Startup modules can be marked as synchronous by exporting synchronous = true. If synchronous is set to false, the startup function is executed with an callback function as the first argument. The startup function has to call this function to allow subsequent startup modules to get executed. This is necessary when the startup function itself uses asynchronous calls.

Extending the Store

Event Mechanism

Most of the following mechanisms need a way to get notified, when anything in the wiki store changes. The core -plug-in adds an event system to the bare wiki store. The event system provides the ability to listen to events. The most important is the "change" event which notifies the listeners when tiddlers have changed, with a list of the changed tiddlers. The event mechanism is one of the few mechanisms which needs a hook at the microkernel: The microkernel contains an empty function "enqueueTiddlerEvent(event)" and calls this function when a tiddler is added or deleted. The event mechanism from the core plug-in overwrites this function with it's own implementation. The functions providing the event system are added via the wikimethod module type.


The core plug-in adds two caches to the wiki store. A global cache and a cache for each tiddler. While the global cache is cleared whenever any tiddler changes, the tiddler cache is only cleared when the associated tiddler changes. The idea of the tiddler cache is, that sometimes we want to calculate information from a tiddler but don't want to recalculate every time we need this information. Imagine a tiddler which contains links to other tiddlers and at one point we want to have a list of the linked tiddlers (LinksFilter). With the tiddler cache we can parse the WikiText, extract the linked tiddlers and put this list in the cache. Until the tiddler is changed, the cache can be used to access this information in the next requests.

The same idea holds for the global cache. For example when a filter string is parsed and a list of matching tiddlers is constructed. This list can be put in the global cache for later reuse until something changes in the store.

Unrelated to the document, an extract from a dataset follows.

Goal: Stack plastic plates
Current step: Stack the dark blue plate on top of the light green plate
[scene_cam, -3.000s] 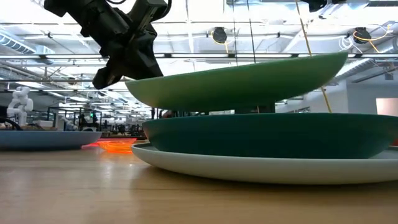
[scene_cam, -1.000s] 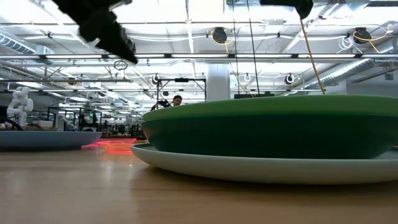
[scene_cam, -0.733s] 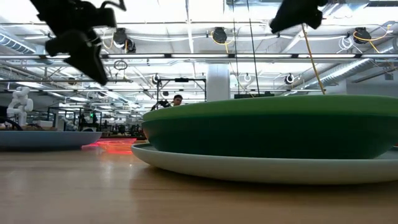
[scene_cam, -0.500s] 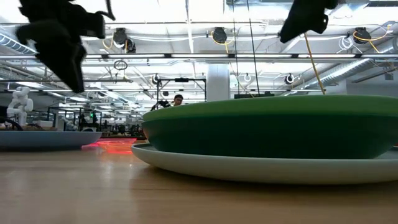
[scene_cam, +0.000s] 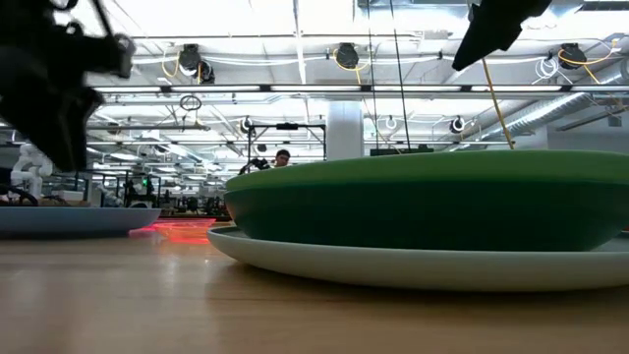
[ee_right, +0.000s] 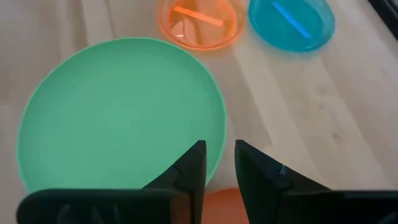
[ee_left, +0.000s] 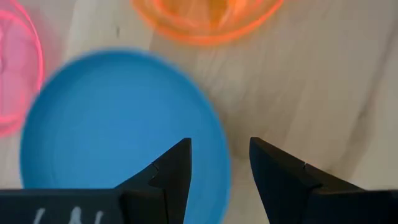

Like the Event Mechanism, the cache needs hook functions in the microkernel. The microkernel calls clearGlobalCache() and clearCache(tiddlertitle) when a tiddler changes. The core's cache mechanism overwrites this functions. The functions providing the cache system are added via the wikimethod module type.

System Tiddlers

The core plug-in introduces a segregation of tiddlers. The tiddler model is central in the whole TiddlyWiki application and can be used in various roles. Because of the fact that a TiddlyWiki user works with tiddlers (taking the role of a wiki page) and tiddlers are the building blocks of the whole application (including modules, UI elements, etc.) we need to identify the internal tiddlers.

The core plug-in introduces the concept of system tiddlers. It builds on the convention that application internal tiddler names start with $:/. Then the core plug-in introduces a set of new functions to the wiki store which are used to retrieve tiddlers like getTiddlers(options) and forEachTiddler(callback, options). These functions work with all tiddlers in the store but the options parameter provides the ability to sort tiddlers by a field-name and exclude tiddlers with a specific tag. By default it doesn't return system tiddlers. To get a list of all tiddlers including system tiddlers, this must be requested explicitly via the options. If a function wants to present a list of tiddlers to the user it can use this new functions so that internal application tiddlers wouldn't clutter the resulting list. These functions are added via the wikimethod module type.

Tags and Filter Mechanism


The core plug-in extends the store by a simple mechanism to tag a tiddler. This provides the functionality to

  • retrieve tiddlers with a specific tag
  • retreive a hashmap of { tag: [tiddler1, tiddler3, tiddler3] }
  • list or iterate tiddlers not tagged with a specific tag

The tags are stored directly in the tiddler. Each tiddler can have a field named "tag", which contains an array of its tags. The above functions use this field to calculate their results and cache them in a global cache.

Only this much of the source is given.